Extracted data entries:
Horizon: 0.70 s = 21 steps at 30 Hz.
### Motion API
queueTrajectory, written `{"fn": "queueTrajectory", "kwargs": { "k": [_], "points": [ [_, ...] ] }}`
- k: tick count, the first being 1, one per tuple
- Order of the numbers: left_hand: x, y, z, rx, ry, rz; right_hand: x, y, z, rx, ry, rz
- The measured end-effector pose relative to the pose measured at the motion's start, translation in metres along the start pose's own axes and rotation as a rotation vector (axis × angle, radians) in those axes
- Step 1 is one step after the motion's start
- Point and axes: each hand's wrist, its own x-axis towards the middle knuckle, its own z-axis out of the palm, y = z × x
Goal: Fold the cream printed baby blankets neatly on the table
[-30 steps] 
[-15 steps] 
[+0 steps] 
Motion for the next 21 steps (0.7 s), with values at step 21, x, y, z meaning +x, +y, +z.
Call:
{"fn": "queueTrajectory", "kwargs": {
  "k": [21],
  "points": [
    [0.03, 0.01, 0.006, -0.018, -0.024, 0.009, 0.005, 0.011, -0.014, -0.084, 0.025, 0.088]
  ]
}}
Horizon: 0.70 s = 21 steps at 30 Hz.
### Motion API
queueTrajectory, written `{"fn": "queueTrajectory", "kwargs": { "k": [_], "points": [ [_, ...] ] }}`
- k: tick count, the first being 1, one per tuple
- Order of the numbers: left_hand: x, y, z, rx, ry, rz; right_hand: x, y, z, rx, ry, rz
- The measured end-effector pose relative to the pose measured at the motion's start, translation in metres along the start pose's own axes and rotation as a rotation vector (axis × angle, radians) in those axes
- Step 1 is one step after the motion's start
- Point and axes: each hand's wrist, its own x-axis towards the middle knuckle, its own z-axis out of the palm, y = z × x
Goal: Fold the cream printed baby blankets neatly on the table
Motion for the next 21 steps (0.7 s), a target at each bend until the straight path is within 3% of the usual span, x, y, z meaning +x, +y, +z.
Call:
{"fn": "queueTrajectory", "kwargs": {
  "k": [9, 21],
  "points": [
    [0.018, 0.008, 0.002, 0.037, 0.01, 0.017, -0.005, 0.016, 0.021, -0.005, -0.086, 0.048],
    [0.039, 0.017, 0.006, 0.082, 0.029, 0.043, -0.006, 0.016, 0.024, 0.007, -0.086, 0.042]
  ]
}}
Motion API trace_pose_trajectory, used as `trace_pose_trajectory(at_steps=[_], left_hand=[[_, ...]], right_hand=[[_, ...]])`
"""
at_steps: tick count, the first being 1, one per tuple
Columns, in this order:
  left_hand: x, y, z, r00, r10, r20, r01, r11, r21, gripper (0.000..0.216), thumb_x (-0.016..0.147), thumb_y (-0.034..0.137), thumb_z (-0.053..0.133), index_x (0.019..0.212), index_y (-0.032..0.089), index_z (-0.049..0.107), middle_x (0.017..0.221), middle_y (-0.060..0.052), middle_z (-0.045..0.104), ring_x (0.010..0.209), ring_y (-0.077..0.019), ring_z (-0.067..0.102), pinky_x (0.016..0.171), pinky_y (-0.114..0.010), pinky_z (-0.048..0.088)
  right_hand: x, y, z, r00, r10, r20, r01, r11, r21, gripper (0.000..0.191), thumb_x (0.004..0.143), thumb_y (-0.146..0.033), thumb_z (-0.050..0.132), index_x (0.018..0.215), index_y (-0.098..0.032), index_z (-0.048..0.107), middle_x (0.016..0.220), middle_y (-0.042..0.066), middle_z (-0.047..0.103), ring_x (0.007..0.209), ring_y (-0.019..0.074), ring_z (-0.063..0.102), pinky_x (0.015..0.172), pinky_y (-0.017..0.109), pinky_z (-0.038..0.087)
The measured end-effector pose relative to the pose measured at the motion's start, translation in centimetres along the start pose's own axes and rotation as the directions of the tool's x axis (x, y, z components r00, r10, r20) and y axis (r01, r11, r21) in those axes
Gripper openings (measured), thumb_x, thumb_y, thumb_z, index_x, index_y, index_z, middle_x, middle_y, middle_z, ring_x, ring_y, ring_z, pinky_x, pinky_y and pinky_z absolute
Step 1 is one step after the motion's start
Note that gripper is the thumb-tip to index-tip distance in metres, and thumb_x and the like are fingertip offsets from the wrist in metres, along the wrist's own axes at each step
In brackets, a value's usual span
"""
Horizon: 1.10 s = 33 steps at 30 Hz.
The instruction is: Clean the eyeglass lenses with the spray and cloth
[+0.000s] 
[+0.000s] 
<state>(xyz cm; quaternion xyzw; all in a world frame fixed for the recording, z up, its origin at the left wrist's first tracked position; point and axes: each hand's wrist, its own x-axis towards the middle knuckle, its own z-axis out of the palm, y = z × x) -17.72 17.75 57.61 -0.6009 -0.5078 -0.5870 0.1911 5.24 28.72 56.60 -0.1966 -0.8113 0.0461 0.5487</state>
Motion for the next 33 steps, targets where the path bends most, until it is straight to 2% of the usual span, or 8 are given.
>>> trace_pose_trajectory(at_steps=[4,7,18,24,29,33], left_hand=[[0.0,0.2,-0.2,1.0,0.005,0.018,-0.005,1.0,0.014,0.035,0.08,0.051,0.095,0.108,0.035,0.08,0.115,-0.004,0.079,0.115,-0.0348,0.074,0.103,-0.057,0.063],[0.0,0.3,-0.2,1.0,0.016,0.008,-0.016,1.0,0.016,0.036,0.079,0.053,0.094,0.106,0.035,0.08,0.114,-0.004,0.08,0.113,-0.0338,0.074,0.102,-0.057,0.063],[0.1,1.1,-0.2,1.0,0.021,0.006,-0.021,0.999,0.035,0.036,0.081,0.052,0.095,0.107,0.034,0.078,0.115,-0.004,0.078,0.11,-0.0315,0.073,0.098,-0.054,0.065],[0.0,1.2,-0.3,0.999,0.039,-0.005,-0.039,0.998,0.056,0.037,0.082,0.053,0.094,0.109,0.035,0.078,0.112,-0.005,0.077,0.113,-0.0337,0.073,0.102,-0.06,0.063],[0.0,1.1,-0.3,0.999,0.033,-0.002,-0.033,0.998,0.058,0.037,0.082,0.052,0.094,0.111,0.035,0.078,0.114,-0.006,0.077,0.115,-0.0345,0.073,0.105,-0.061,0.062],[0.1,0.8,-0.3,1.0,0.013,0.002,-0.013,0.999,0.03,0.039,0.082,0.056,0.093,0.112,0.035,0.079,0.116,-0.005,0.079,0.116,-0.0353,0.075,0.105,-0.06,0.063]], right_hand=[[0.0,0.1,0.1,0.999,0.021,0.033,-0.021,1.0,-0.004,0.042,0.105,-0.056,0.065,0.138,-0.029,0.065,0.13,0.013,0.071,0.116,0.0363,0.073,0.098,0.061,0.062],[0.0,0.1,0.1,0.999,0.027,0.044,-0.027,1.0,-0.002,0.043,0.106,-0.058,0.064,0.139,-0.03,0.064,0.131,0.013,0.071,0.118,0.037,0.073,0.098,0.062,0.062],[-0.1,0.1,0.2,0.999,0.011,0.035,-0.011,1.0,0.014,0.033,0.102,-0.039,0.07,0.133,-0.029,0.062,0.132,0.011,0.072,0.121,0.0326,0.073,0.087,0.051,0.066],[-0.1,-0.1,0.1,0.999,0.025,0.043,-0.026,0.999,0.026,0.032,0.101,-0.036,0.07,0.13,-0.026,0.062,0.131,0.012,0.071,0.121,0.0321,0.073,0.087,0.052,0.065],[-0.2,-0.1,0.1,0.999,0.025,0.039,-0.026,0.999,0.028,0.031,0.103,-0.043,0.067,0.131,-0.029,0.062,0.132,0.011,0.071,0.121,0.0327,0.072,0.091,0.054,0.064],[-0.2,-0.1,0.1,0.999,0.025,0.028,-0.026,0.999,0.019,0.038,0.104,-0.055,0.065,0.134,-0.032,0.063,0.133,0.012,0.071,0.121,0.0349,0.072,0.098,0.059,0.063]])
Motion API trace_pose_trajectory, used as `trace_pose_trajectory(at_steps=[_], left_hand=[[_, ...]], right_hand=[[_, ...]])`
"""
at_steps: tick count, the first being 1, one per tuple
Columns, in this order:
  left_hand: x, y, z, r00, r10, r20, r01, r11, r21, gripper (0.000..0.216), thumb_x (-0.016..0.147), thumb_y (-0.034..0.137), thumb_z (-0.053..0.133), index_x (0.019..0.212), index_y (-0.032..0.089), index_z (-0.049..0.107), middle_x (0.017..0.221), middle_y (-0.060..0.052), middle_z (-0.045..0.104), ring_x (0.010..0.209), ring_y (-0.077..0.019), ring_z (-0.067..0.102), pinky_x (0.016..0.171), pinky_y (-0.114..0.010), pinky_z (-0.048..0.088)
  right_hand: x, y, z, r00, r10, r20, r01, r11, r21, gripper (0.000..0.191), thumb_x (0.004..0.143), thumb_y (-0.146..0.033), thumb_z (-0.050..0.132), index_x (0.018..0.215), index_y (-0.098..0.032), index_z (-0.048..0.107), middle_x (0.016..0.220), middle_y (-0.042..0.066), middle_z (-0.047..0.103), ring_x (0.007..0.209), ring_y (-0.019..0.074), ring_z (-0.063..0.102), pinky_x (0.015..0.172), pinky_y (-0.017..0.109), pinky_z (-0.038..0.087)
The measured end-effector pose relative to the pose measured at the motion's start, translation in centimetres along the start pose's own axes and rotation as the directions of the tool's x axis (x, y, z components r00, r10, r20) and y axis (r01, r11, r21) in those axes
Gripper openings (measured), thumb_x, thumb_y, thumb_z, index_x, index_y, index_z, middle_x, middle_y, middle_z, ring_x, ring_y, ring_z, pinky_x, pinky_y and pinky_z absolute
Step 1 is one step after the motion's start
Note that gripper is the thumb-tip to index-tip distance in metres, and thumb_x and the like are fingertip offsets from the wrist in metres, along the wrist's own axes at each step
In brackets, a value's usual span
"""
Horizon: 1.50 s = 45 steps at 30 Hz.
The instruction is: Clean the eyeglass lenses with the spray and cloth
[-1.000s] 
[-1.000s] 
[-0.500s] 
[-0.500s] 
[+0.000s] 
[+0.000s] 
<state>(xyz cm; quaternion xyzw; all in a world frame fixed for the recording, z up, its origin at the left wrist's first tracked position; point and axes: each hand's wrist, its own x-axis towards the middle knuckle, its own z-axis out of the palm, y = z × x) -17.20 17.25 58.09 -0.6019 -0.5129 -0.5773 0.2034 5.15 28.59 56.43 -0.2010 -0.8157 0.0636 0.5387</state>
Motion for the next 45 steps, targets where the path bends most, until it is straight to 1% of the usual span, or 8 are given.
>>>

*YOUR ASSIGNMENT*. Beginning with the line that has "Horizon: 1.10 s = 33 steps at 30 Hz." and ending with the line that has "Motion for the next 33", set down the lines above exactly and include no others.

*TASK SOLUTION*.
Horizon: 1.10 s = 33 steps at 30 Hz.
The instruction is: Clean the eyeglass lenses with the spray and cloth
[+0.000s] 
[+0.000s] 
<state>(xyz cm; quaternion xyzw; all in a world frame fixed for the recording, z up, its origin at the left wrist's first tracked position; point and axes: each hand's wrist, its own x-axis towards the middle knuckle, its own z-axis out of the palm, y = z × x) -17.72 17.75 57.61 -0.6009 -0.5078 -0.5870 0.1911 5.24 28.72 56.60 -0.1966 -0.8113 0.0461 0.5487</state>
Motion for the next 33 steps, targets where the path bends most, until it is straight to 2% of the usual span, or 8 are given.

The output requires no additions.